The residue was purified by silica gel column chromatography with CH₂Cl₂. Green solid; 57.3 mg, 0.162 mmol, 2 steps 41% yield; ¹H NMR (500 MHz, CDCl₃): δ 7.98 (d, J = 8.6 Hz, 2H), 7.86 (d, J = 8.6 Hz, 2H), 7.70 (s, 1H), 7.49 (s, 2H), 3.34 (t, J = 5.8 Hz, 4H), 2.82 (t, J = 6.3 Hz, 4H), 2.00 (m, 4H); ¹³C NMR (125 MHz, CDCl₃): δ 158.9, 157.3, 147.4, 143.3, 132.3, 130.5, 124.1, 123.0, 121.3, 114.4, 113.3, 80.8, 50.4, 27.9, 21.5; FT-IR (neat) 2924, 2847, 2219, 1595, 1577, 1556, 1520, 1297, 1266, 1207, 1104 cm⁻¹; HRMS (ESI) calcd for C₂₂H₁₉N₅Na [M + Na⁺] 376.1533, found 376.1535.

2-(4-Oxo-5-((Z)-4-((E)-(2,3,6,7-tetrahydro-1H,5H-pyrido[3,2,1-ij]quinolin-9-yl)diazenyl)benzylidene)-2-thioxothiazolidin-3-yl)acetic acid (D1π1A3)

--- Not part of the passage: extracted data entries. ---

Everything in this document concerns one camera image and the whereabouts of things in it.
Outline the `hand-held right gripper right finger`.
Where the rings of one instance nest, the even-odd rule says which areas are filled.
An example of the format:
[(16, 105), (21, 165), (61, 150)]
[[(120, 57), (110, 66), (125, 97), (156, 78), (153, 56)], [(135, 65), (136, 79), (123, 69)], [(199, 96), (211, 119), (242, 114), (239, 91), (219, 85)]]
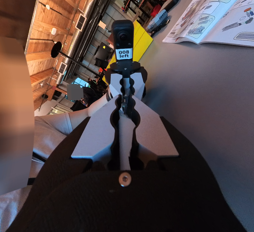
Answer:
[(179, 157), (160, 116), (135, 96), (130, 100), (130, 118), (135, 124), (130, 150), (131, 170), (143, 170), (150, 161)]

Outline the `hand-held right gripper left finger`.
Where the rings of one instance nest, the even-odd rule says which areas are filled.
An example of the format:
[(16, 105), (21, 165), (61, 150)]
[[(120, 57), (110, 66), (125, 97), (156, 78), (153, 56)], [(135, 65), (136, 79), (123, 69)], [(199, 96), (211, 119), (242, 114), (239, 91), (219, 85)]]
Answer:
[(118, 123), (121, 102), (122, 96), (117, 95), (90, 117), (72, 158), (100, 161), (109, 170), (120, 169)]

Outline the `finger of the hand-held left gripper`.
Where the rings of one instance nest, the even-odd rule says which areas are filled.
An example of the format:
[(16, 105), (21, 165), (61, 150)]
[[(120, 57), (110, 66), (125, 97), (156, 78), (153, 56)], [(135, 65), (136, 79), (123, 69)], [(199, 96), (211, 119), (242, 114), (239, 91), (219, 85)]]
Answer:
[(141, 73), (133, 73), (131, 74), (131, 79), (134, 80), (134, 84), (132, 87), (134, 88), (135, 92), (132, 93), (136, 98), (142, 99), (145, 83)]
[(110, 93), (113, 97), (118, 96), (119, 94), (122, 95), (122, 85), (120, 84), (120, 80), (122, 79), (122, 75), (120, 74), (111, 74), (110, 76)]

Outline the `grey track link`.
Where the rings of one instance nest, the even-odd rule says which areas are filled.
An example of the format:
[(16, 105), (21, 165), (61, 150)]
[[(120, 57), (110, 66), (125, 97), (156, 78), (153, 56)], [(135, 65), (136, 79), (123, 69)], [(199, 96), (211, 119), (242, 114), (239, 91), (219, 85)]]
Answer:
[(127, 88), (127, 89), (125, 89), (125, 94), (122, 95), (122, 103), (121, 103), (120, 112), (129, 118), (131, 118), (131, 114), (132, 114), (131, 100), (132, 100), (131, 88)]

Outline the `grey orange toy robot model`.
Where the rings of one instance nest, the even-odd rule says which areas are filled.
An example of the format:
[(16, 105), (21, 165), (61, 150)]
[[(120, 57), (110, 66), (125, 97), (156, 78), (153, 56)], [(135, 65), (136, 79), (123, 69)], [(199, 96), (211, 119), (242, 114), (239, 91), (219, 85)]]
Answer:
[(164, 9), (159, 12), (148, 24), (146, 31), (148, 33), (158, 32), (170, 22), (167, 11)]

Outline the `person's left forearm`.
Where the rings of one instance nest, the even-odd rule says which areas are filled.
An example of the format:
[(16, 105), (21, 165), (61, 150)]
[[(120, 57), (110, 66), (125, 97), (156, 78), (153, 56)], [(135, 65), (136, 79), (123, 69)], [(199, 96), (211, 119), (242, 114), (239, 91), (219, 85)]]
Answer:
[(69, 113), (72, 129), (74, 130), (84, 119), (91, 117), (97, 110), (107, 103), (106, 94), (99, 100), (95, 101), (88, 108)]

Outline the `grey desk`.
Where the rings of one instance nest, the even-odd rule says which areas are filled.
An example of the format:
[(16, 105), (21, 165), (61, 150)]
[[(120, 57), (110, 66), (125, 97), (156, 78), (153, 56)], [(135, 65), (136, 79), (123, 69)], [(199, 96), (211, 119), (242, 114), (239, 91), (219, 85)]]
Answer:
[(230, 208), (253, 231), (253, 48), (163, 43), (192, 0), (180, 0), (140, 63), (144, 103), (199, 150)]

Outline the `yellow plastic bin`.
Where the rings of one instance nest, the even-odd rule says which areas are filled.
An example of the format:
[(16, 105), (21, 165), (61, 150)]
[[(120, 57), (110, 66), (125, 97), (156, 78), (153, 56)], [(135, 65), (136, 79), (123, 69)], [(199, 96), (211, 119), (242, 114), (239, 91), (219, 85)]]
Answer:
[[(133, 49), (132, 49), (132, 61), (139, 62), (145, 51), (148, 49), (150, 44), (152, 43), (152, 37), (145, 31), (145, 29), (139, 24), (137, 21), (133, 22), (134, 25), (134, 41), (133, 41)], [(124, 58), (117, 58), (116, 53), (110, 60), (106, 69), (110, 68), (110, 65), (117, 60), (121, 60)], [(108, 81), (106, 80), (106, 73), (102, 80), (109, 85)]]

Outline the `black computer monitor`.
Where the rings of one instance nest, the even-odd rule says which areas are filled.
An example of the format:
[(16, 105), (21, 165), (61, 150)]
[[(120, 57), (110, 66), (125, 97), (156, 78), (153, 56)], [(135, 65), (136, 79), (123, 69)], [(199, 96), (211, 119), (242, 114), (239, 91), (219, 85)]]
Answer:
[(111, 47), (101, 42), (94, 55), (95, 66), (106, 68), (111, 56), (111, 50)]

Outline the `red container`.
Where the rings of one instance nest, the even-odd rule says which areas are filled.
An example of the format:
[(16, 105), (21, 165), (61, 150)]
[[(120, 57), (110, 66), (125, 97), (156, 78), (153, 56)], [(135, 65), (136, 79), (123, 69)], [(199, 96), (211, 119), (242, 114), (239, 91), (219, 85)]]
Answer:
[(161, 5), (156, 5), (154, 8), (153, 8), (153, 10), (152, 10), (152, 12), (151, 12), (151, 16), (154, 18), (159, 12), (160, 12), (160, 9), (162, 8), (162, 6)]

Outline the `person's pale shirt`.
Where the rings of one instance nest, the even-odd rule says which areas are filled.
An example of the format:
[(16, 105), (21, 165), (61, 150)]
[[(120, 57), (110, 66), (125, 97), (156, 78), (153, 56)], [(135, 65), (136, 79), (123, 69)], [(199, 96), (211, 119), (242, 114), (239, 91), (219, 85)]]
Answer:
[(34, 121), (33, 151), (47, 159), (73, 130), (69, 113), (35, 116)]

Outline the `white air vent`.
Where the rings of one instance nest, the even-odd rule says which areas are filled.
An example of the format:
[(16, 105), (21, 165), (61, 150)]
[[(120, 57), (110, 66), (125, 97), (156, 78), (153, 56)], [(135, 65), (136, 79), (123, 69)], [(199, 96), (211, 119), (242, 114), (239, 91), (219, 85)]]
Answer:
[(61, 75), (64, 75), (64, 73), (65, 73), (67, 67), (68, 67), (67, 64), (61, 62), (61, 63), (60, 63), (60, 66), (59, 66), (59, 69), (58, 69), (57, 72), (58, 72), (59, 74), (61, 74)]
[(86, 20), (87, 17), (85, 17), (83, 14), (80, 14), (78, 20), (75, 23), (75, 28), (78, 29), (79, 31), (82, 31)]

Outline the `black floor lamp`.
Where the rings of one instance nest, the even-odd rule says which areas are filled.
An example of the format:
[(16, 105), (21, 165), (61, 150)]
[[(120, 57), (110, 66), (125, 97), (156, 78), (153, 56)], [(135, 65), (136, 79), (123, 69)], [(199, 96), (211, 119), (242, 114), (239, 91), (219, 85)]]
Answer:
[(91, 69), (89, 69), (88, 67), (86, 67), (84, 64), (74, 60), (73, 58), (71, 58), (70, 56), (66, 55), (65, 53), (63, 53), (61, 51), (61, 48), (62, 48), (62, 43), (60, 41), (56, 42), (54, 44), (54, 46), (52, 47), (51, 49), (51, 57), (52, 58), (56, 58), (59, 54), (61, 54), (64, 58), (67, 58), (70, 60), (70, 62), (73, 62), (81, 67), (83, 67), (84, 69), (88, 70), (89, 72), (91, 72), (92, 74), (94, 74), (95, 76), (97, 77), (100, 77), (100, 75), (94, 71), (92, 71)]

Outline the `open instruction booklet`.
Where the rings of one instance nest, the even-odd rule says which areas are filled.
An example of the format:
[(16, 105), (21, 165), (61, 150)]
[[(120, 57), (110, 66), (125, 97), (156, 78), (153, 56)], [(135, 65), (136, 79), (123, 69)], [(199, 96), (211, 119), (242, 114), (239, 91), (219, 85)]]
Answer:
[(254, 0), (192, 0), (163, 43), (253, 47)]

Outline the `metal air duct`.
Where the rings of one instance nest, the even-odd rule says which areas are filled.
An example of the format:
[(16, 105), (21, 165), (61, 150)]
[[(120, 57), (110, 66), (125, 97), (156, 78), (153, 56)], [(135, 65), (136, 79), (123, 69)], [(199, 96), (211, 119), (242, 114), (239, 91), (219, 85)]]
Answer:
[(67, 67), (63, 74), (58, 73), (58, 78), (55, 84), (56, 86), (60, 85), (63, 80), (66, 81), (68, 78), (71, 78), (74, 74), (76, 67), (81, 65), (79, 53), (81, 50), (81, 46), (84, 45), (83, 36), (85, 35), (89, 22), (92, 21), (94, 11), (98, 12), (98, 8), (104, 2), (104, 0), (88, 0), (85, 4), (84, 9), (83, 11), (81, 11), (80, 15), (80, 17), (84, 17), (85, 19), (82, 29), (79, 30), (78, 28), (75, 28), (76, 30), (72, 36), (69, 49), (65, 53), (66, 56), (62, 55), (64, 59), (61, 62), (61, 66), (63, 66), (63, 64), (66, 64)]

The residue was purified by silica gel column chromatography with CH₂Cl₂ and methanol (9 : 1) and recrystallized from ethanol. Brownish solid; 65.1 mg, 0.136 mmol, 2 steps 34% yield; ¹H NMR (500 MHz, DMSO-d₆): δ 7.93 (s, 1H), 7.85 (d, J = 8.0 Hz, 2H), 7.79 (d, J = 8.0 Hz, 2H), 7.41 (s, 2H), 4.75 (s, 2H), 3.35 (m, 4H), 2.76 (m, 4H), 1.90 (m, 4H); ¹³C NMR (125 MHz, DMSO-d₆): δ 193.1, 167.4, 166.4, 153.8, 146.7, 142.0, 133.4, 132.8, 132.2, 123.2, 122.5, 122.0, 121.5, 49.5, 45.1, 27.2, 20.9; FT-IR (neat) 1714, 1602, 1581, 1299, 1266, 1184, 1116, 1094, 1045 cm⁻¹; HRMS (ESI) calcd for C₂₄H₂₁N₄O₃S₂ [M − H⁻] 477.1050, found 477.1044.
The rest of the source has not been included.